Mark Dodd, Dili – United Nations economic planners have launched a campaign to ensure the US dollar is the sole legal tender in East Timor. To back it up, heavy fines will be imposed to deter the unlicensed importation of all other foreign currencies, including the Australian dollar.

It has been more than 12 months since the US dollar was decreed as the country's legal tender, and it has made only a small impression in a market place dominated by the Indonesian rupiah and Australian dollar. An executive order signed by the head of the United Nations Transitional Administration in East Timor (UNTAET), Mr Sergio Vieira de Mello, will change all that, imposing stiff fines for illegal money changers, scores of whom can be seen daily outside the UN headquarters waving wads of dollar bills and rupiah.

Under the new prohibition order, signed on April 26, unlicensed traders and their customers, most of them UN employees, will face fines of up to $US5,000 ($9,540) if caught. Diplomats and economic experts fear that without an effective public education campaign, "dollarisation" could be doomed and could trigger short-term economic hardship and public anger – two conditions to be avoided with national elections scheduled for August.

The first test of the success of the campaign could come as early as next week.

For the first time, East Timor's coffee growers will be paid in US dollars instead of rupiah. A massive logistical exercise is under way to fund the purchase of this year's coffee crop, estimated to be in the order of $US10 to $US15 million.

Ironically, it was the drastic depreciation of the rupiah that prompted the coffee co-operatives to seek payment in US dollars. Coffee is East Timor's biggest export earner and provides employment for about 200,000 farmers representing about 25 per cent of the country's population. They are now doing a crash course to familiarise themselves with nickels, dimes and quarters.

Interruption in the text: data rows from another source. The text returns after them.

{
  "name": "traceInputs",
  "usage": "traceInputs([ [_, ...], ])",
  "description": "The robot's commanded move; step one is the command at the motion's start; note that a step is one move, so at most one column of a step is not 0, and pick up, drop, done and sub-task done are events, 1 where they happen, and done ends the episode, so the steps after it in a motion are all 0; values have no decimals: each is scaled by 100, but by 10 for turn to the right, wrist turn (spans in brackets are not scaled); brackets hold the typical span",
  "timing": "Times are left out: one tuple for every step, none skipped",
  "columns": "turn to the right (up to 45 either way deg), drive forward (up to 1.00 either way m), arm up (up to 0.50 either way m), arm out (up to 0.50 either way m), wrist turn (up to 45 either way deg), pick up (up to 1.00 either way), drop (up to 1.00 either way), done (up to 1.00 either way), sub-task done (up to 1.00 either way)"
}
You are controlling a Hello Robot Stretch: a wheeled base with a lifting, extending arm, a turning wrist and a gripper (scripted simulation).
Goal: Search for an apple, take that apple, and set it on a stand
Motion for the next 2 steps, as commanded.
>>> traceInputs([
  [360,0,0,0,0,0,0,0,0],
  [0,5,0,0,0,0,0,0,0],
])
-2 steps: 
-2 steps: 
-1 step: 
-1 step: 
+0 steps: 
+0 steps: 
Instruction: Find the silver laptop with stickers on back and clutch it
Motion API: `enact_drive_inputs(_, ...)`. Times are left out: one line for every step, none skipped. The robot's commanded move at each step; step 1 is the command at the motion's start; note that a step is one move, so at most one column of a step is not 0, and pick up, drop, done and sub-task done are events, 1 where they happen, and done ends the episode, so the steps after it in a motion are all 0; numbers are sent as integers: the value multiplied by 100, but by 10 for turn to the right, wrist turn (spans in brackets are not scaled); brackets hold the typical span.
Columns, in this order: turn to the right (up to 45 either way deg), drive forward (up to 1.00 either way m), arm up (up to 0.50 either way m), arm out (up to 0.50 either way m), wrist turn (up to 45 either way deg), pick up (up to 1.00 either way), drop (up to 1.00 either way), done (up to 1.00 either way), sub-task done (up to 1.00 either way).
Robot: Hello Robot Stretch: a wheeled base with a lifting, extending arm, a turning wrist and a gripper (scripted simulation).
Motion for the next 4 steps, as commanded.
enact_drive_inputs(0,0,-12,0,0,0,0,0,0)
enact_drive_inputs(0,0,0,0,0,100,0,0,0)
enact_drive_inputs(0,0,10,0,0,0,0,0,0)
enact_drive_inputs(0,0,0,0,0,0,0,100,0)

After an earlier, failed attempt to introduce the Portuguese escudo for little more than nostalgic reasons, the dramatic depreciation of both the rupiah and Australian dollar have underlined the need for the adoption of a stable currency to bolster East Timor's economic recovery.

The IMF's resident representative, Mr Jan Van Houten, told the Herald the present currency confusion, in which traders quote prices in three currencies, had to be halted. Residents and visitors alike are faced with an absurd situation in which they are compelled to carry at least three currencies: US dollars for official transactions and Australian dollars or rupiah for shopping and entertainment. "This is a market economy, but there is great inefficiency if goods are marked in three prices. It's time to say this chaos must stop and we're trying to get some consensus to move forward," Mr Van Houten said.

Nationalistic motives are also playing a part.

Independence leaders are known to be dismayed at the continuing widespread popularity of the rupiah. By contrast, the US dollar has stability, strength, universal acceptability and is politically neutral, attributes not fully shared by other candidates, especially the rupiah. While the rupiah is the currency of choice in the countryside and local markets where stallholders can freely exchange small denomination notes, in Dili the Chinese-run supermarkets and expatriate-run bars and restaurants favour the Australian dollar.

Money changing has become a lucrative business. Young Timorese men armed with calculators and cheap travel bags stuffed with rupiah and Australian dollars compete to quote the best rates to buy US dollars. The UN wants to see these money changers off the streets and the exchange to be conducted by vendors licensed by the Central Payments Office.